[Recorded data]
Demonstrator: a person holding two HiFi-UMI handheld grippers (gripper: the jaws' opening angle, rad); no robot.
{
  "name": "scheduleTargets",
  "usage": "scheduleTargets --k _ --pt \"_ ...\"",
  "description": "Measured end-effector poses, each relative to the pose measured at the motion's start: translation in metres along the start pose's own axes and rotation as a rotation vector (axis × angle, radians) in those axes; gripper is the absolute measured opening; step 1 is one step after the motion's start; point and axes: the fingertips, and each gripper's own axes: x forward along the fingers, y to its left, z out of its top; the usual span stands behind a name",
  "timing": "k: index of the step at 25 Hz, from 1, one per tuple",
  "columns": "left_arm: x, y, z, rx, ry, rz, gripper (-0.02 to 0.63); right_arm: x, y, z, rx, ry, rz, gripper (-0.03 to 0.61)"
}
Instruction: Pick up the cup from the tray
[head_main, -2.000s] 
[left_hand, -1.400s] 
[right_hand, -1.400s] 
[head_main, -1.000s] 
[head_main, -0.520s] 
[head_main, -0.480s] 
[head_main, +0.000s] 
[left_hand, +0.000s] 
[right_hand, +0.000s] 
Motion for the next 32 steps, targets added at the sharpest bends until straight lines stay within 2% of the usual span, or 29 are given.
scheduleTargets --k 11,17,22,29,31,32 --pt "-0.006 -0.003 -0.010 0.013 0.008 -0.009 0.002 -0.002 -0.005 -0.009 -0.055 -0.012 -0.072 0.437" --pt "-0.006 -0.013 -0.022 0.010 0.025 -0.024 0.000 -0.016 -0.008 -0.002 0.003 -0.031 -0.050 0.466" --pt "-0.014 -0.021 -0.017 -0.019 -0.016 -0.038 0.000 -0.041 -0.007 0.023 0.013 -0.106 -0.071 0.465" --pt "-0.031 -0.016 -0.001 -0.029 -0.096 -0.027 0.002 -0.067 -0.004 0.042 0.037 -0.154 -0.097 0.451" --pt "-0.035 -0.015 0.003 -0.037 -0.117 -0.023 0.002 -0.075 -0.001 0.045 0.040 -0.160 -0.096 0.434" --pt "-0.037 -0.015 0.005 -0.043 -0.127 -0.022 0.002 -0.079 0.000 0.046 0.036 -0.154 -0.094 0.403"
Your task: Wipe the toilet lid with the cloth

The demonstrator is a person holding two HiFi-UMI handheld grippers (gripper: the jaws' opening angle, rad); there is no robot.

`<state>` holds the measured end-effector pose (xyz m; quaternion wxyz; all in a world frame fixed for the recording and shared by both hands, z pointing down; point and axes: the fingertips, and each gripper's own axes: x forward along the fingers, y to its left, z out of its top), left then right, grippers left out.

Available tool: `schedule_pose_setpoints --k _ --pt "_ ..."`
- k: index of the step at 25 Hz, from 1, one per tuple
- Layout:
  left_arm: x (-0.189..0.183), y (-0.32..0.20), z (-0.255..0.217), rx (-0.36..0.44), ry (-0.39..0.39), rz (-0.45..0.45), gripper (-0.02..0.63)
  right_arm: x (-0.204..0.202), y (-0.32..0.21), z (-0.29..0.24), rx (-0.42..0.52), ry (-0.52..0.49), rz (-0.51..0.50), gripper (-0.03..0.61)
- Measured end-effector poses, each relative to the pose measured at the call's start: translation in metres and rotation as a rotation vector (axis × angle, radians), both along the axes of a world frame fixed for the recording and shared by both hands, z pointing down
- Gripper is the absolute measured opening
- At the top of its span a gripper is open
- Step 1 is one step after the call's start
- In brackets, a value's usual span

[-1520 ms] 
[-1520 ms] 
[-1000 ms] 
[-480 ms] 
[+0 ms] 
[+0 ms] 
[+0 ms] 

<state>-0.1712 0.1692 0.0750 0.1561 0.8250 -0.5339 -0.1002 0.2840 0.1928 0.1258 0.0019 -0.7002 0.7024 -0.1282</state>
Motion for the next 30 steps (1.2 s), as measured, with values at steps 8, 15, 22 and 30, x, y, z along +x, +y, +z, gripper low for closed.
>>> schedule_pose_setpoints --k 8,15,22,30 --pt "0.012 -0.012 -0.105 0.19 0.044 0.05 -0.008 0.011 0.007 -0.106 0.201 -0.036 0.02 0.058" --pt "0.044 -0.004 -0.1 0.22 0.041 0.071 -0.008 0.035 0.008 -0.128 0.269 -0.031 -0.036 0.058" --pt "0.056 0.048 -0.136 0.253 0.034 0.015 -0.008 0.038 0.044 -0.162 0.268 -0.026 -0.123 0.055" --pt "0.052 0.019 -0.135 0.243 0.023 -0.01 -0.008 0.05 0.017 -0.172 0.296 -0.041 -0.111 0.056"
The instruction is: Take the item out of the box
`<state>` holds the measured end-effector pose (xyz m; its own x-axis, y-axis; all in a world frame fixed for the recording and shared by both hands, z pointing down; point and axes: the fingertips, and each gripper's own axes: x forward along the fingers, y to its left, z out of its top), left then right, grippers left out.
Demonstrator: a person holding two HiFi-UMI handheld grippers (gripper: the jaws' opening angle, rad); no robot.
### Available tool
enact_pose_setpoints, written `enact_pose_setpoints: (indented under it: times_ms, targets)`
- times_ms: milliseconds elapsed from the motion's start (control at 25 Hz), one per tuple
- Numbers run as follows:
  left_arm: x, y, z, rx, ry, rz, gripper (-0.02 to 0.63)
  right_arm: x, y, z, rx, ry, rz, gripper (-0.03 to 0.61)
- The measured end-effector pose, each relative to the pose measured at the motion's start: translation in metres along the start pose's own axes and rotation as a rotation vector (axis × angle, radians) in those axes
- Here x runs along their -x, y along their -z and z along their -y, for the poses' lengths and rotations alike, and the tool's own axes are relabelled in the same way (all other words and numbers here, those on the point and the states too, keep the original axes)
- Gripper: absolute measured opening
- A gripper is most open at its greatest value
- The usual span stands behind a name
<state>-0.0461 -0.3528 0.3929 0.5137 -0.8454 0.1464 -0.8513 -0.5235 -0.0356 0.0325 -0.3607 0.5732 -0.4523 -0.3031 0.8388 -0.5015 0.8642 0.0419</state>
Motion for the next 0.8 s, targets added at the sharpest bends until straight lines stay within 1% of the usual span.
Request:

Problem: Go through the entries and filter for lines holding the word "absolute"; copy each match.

Result:
  "description": "Measured end-effector poses, each relative to the pose measured at the motion's start: translation in metres along the start pose's own axes and rotation as a rotation vector (axis × angle, radians) in those axes; gripper is the absolute measured opening; step 1 is one step after the motion's start; point and axes: the fingertips, and each gripper's own axes: x forward along the fingers, y to its left, z out of its top; the usual span stands behind a name",
- Gripper is the absolute measured opening
- Gripper: absolute measured opening

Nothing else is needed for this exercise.